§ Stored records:
===

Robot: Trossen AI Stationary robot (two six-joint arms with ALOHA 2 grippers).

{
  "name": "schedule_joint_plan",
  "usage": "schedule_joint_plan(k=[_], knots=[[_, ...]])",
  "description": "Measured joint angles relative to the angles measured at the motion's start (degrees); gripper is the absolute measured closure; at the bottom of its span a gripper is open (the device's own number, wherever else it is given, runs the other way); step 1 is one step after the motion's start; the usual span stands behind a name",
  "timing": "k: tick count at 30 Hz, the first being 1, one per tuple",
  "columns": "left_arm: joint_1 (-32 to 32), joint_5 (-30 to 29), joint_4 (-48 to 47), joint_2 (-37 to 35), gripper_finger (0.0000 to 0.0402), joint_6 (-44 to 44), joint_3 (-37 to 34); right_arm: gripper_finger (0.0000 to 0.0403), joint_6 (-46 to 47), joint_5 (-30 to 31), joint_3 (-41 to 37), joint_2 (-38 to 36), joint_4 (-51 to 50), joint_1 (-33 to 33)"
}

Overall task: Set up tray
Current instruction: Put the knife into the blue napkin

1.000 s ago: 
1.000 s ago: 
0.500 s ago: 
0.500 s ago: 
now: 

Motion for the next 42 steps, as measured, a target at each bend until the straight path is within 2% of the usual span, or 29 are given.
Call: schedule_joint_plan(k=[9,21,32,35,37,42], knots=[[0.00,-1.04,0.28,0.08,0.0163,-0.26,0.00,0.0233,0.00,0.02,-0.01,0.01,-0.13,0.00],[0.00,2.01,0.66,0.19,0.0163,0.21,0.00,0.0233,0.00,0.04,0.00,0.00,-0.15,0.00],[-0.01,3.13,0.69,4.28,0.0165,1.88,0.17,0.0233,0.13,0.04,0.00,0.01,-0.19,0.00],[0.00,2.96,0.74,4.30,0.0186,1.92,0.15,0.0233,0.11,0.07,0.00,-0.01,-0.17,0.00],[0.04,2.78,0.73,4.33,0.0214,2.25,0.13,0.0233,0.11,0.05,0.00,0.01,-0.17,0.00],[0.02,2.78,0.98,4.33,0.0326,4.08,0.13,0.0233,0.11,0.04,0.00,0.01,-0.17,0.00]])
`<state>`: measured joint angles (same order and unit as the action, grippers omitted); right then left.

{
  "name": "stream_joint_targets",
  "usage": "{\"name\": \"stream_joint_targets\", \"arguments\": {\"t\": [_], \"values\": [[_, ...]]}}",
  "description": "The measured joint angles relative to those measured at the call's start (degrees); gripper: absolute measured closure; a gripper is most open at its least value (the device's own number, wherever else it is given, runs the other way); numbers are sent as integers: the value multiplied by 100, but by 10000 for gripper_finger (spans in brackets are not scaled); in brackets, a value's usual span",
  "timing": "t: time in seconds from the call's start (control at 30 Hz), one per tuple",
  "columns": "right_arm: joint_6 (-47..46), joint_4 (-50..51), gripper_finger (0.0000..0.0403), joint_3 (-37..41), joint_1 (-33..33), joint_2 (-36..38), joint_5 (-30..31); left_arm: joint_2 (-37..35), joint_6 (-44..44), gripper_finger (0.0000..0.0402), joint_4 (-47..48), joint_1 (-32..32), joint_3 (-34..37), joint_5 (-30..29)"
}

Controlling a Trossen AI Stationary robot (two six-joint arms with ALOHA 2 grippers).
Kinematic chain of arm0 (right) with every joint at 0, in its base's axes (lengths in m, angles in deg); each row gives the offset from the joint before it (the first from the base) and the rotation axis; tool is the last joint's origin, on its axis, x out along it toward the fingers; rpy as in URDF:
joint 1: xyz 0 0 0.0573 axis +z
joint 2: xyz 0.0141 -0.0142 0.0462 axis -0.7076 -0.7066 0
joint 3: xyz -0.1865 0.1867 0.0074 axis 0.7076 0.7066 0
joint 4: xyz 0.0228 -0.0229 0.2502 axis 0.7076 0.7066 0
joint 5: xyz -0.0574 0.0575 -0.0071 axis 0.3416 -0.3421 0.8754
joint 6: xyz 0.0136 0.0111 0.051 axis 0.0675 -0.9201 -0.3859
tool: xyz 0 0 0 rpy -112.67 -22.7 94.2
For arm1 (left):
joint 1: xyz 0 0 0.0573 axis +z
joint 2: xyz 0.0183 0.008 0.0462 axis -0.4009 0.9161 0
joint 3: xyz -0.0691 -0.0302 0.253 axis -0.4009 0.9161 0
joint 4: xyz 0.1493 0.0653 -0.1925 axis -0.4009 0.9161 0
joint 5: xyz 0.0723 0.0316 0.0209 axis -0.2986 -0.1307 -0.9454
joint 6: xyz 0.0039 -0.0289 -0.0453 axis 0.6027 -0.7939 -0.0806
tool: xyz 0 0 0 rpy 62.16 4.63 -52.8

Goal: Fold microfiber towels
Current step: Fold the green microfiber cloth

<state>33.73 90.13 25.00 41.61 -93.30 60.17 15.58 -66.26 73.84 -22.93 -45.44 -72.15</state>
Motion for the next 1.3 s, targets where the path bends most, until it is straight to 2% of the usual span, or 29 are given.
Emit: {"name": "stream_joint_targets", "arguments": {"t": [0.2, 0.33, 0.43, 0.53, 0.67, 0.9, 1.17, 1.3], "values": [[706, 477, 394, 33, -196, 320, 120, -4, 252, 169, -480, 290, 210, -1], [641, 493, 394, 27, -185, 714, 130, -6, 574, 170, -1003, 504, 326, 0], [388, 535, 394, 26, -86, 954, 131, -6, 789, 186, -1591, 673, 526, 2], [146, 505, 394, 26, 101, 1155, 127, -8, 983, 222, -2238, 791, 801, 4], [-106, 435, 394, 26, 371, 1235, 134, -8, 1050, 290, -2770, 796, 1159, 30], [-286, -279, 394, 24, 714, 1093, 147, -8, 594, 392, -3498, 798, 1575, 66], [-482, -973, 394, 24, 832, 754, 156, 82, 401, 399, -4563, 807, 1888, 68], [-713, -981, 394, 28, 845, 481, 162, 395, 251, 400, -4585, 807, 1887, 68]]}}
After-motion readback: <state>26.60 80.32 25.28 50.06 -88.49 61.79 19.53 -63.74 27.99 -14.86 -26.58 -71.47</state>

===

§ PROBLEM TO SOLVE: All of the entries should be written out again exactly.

§ WRITTEN ANSWER:
Robot: Trossen AI Stationary robot (two six-joint arms with ALOHA 2 grippers).

{
  "name": "schedule_joint_plan",
  "usage": "schedule_joint_plan(k=[_], knots=[[_, ...]])",
  "description": "Measured joint angles relative to the angles measured at the motion's start (degrees); gripper is the absolute measured closure; at the bottom of its span a gripper is open (the device's own number, wherever else it is given, runs the other way); step 1 is one step after the motion's start; the usual span stands behind a name",
  "timing": "k: tick count at 30 Hz, the first being 1, one per tuple",
  "columns": "left_arm: joint_1 (-32 to 32), joint_5 (-30 to 29), joint_4 (-48 to 47), joint_2 (-37 to 35), gripper_finger (0.0000 to 0.0402), joint_6 (-44 to 44), joint_3 (-37 to 34); right_arm: gripper_finger (0.0000 to 0.0403), joint_6 (-46 to 47), joint_5 (-30 to 31), joint_3 (-41 to 37), joint_2 (-38 to 36), joint_4 (-51 to 50), joint_1 (-33 to 33)"
}

Overall task: Set up tray
Current instruction: Put the knife into the blue napkin

1.000 s ago: 
1.000 s ago: 
0.500 s ago: 
0.500 s ago: 
now: 

Motion for the next 42 steps, as measured, a target at each bend until the straight path is within 2% of the usual span, or 29 are given.
Call: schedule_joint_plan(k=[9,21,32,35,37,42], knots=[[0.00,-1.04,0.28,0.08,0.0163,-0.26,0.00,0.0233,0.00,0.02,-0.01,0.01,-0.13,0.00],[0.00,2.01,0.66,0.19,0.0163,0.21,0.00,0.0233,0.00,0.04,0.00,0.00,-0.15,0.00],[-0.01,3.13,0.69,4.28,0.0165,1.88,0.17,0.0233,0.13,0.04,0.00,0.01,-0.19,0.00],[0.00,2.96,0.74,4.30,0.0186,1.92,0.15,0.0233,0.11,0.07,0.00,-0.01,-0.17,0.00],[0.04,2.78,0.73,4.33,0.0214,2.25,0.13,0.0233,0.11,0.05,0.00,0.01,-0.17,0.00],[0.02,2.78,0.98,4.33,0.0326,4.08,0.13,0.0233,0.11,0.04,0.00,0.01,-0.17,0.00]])
`<state>`: measured joint angles (same order and unit as the action, grippers omitted); right then left.

{
  "name": "stream_joint_targets",
  "usage": "{\"name\": \"stream_joint_targets\", \"arguments\": {\"t\": [_], \"values\": [[_, ...]]}}",
  "description": "The measured joint angles relative to those measured at the call's start (degrees); gripper: absolute measured closure; a gripper is most open at its least value (the device's own number, wherever else it is given, runs the other way); numbers are sent as integers: the value multiplied by 100, but by 10000 for gripper_finger (spans in brackets are not scaled); in brackets, a value's usual span",
  "timing": "t: time in seconds from the call's start (control at 30 Hz), one per tuple",
  "columns": "right_arm: joint_6 (-47..46), joint_4 (-50..51), gripper_finger (0.0000..0.0403), joint_3 (-37..41), joint_1 (-33..33), joint_2 (-36..38), joint_5 (-30..31); left_arm: joint_2 (-37..35), joint_6 (-44..44), gripper_finger (0.0000..0.0402), joint_4 (-47..48), joint_1 (-32..32), joint_3 (-34..37), joint_5 (-30..29)"
}

Controlling a Trossen AI Stationary robot (two six-joint arms with ALOHA 2 grippers).
Kinematic chain of arm0 (right) with every joint at 0, in its base's axes (lengths in m, angles in deg); each row gives the offset from the joint before it (the first from the base) and the rotation axis; tool is the last joint's origin, on its axis, x out along it toward the fingers; rpy as in URDF:
joint 1: xyz 0 0 0.0573 axis +z
joint 2: xyz 0.0141 -0.0142 0.0462 axis -0.7076 -0.7066 0
joint 3: xyz -0.1865 0.1867 0.0074 axis 0.7076 0.7066 0
joint 4: xyz 0.0228 -0.0229 0.2502 axis 0.7076 0.7066 0
joint 5: xyz -0.0574 0.0575 -0.0071 axis 0.3416 -0.3421 0.8754
joint 6: xyz 0.0136 0.0111 0.051 axis 0.0675 -0.9201 -0.3859
tool: xyz 0 0 0 rpy -112.67 -22.7 94.2
For arm1 (left):
joint 1: xyz 0 0 0.0573 axis +z
joint 2: xyz 0.0183 0.008 0.0462 axis -0.4009 0.9161 0
joint 3: xyz -0.0691 -0.0302 0.253 axis -0.4009 0.9161 0
joint 4: xyz 0.1493 0.0653 -0.1925 axis -0.4009 0.9161 0
joint 5: xyz 0.0723 0.0316 0.0209 axis -0.2986 -0.1307 -0.9454
joint 6: xyz 0.0039 -0.0289 -0.0453 axis 0.6027 -0.7939 -0.0806
tool: xyz 0 0 0 rpy 62.16 4.63 -52.8

Goal: Fold microfiber towels
Current step: Fold the green microfiber cloth

<state>33.73 90.13 25.00 41.61 -93.30 60.17 15.58 -66.26 73.84 -22.93 -45.44 -72.15</state>
Motion for the next 1.3 s, targets where the path bends most, until it is straight to 2% of the usual span, or 29 are given.
Emit: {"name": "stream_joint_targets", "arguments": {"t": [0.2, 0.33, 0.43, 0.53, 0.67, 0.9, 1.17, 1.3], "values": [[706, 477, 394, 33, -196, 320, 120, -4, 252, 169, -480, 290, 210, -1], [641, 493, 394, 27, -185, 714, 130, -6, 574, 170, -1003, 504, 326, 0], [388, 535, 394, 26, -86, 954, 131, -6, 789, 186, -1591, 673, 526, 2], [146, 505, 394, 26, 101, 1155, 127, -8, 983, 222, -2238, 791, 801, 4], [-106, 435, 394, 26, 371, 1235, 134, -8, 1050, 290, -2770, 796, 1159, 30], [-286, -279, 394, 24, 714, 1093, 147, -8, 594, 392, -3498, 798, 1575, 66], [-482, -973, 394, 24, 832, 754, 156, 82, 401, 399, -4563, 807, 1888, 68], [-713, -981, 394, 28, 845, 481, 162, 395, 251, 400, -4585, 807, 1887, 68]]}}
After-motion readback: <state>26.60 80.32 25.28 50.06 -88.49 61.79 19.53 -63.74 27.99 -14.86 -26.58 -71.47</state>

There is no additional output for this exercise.